The LST-523 mission was to deliver supplies at the Normandy beachhead and remove the wounded. It never got there.
The vessel struck an underwater mine and sank off the coast. Of the 145 Navy crew members, 117 were found perished. Survivors’ accounts speak of a major storm on the Channel with pitched waves that tossed the boat mercilessly before the explosion that shattered the vessel.
While his brother Louie’s body was soon found, identified and laid to rest, Julius’ remains were only recovered in 1961 by French salvage divers who found them in the vessel’s radio room. He was interred as an “Unknown” at the Ardennes American Cemetery in Neuville, Belgium, also devoted to the fallen of World War II, in the region that saw the bloody Battle of the Bulge.

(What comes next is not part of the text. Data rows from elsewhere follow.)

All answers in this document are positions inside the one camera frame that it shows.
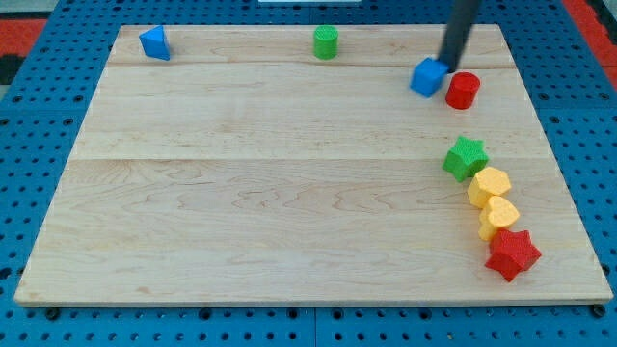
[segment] green cylinder
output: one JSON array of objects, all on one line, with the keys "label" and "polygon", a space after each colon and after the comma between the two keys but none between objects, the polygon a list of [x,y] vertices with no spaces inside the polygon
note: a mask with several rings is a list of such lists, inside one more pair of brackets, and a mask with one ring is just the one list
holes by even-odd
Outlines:
[{"label": "green cylinder", "polygon": [[338,30],[332,25],[320,25],[314,33],[313,54],[321,60],[329,60],[338,52]]}]

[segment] red star block
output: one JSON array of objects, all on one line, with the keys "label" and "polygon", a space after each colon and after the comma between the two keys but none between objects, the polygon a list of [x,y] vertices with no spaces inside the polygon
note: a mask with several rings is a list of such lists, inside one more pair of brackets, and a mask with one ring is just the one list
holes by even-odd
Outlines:
[{"label": "red star block", "polygon": [[491,241],[491,257],[485,266],[499,271],[507,281],[512,281],[521,271],[529,268],[542,256],[533,246],[529,231],[512,232],[501,228]]}]

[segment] wooden plank
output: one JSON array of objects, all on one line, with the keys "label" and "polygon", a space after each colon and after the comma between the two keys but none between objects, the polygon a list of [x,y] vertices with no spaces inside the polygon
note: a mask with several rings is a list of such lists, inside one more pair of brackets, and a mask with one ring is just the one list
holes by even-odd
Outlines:
[{"label": "wooden plank", "polygon": [[[307,48],[312,28],[169,27],[168,63],[143,58],[145,27],[122,28],[15,299],[244,307],[612,297],[496,26],[470,40],[467,59],[491,63],[473,70],[483,87],[465,112],[448,108],[444,91],[424,99],[408,88],[403,58],[429,55],[442,26],[341,26],[347,50],[326,63]],[[468,184],[441,169],[461,134],[484,139],[491,164],[510,174],[515,229],[530,229],[544,254],[513,283],[483,266]]]}]

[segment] red cylinder
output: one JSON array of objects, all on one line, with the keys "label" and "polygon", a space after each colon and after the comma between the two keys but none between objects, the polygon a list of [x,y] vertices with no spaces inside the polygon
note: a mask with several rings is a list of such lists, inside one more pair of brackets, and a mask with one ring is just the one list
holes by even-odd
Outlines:
[{"label": "red cylinder", "polygon": [[467,110],[479,89],[480,79],[476,75],[471,72],[458,72],[452,76],[445,102],[457,110]]}]

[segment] yellow hexagon block
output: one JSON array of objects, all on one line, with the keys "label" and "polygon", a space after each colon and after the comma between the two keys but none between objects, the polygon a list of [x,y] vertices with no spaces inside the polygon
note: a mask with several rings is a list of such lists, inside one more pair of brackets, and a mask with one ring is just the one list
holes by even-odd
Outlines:
[{"label": "yellow hexagon block", "polygon": [[486,167],[475,174],[467,190],[467,195],[472,205],[484,208],[490,197],[504,197],[510,192],[511,188],[508,173]]},{"label": "yellow hexagon block", "polygon": [[517,222],[521,215],[512,202],[505,198],[492,196],[480,213],[480,230],[478,234],[484,241],[491,241],[497,231],[509,228]]}]

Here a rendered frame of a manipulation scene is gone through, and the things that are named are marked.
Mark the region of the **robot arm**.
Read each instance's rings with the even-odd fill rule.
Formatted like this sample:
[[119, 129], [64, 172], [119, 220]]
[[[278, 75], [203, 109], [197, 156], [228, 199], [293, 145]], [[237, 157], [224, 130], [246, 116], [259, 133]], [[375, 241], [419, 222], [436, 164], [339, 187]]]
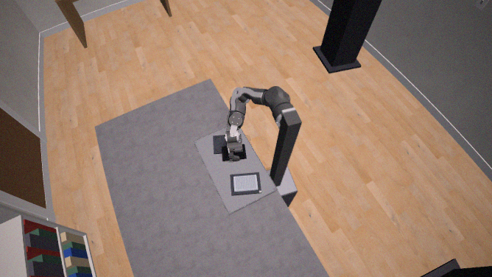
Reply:
[[254, 104], [269, 107], [279, 129], [282, 114], [296, 111], [290, 102], [289, 94], [278, 86], [273, 86], [267, 90], [262, 88], [237, 87], [233, 90], [233, 94], [230, 99], [230, 115], [228, 118], [228, 124], [231, 128], [230, 131], [227, 131], [227, 134], [225, 134], [225, 139], [228, 143], [239, 142], [238, 130], [244, 123], [246, 104], [250, 100], [252, 100]]

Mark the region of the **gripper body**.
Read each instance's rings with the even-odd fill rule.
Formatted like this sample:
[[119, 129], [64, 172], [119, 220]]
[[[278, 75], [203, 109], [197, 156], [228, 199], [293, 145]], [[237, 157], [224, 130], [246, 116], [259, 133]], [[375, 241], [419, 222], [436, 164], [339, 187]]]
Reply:
[[231, 143], [227, 142], [227, 149], [230, 148], [230, 152], [235, 152], [235, 153], [243, 152], [242, 136], [239, 133], [238, 136], [239, 136], [239, 142], [231, 142]]

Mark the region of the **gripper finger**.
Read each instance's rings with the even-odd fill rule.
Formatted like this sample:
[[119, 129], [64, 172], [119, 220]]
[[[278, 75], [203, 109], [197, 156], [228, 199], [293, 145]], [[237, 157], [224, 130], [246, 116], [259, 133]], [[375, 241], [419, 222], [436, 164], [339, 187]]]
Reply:
[[233, 152], [230, 152], [229, 148], [228, 148], [228, 154], [229, 154], [229, 158], [232, 158], [229, 159], [229, 161], [240, 161], [239, 156], [233, 155]]

Julius’ remains might have stayed among those of 13 other troops from the doomed LST-523 still resting unidentified at the Ardennes cemetery. But in 2017, a U.S. agency that tracks missing combatants using witness accounts and DNA testing identified him.
The Pieper family asked that Louie’s grave in Normandy be relocated to make room for his twin brother at his side.
“They are finally together again, side by side, where they should be,” said their niece, Susan Lawrence, 56, of California.
We honor you, Julius Pieper.

(Submission by: Miah Parry. #Repost @MSN news)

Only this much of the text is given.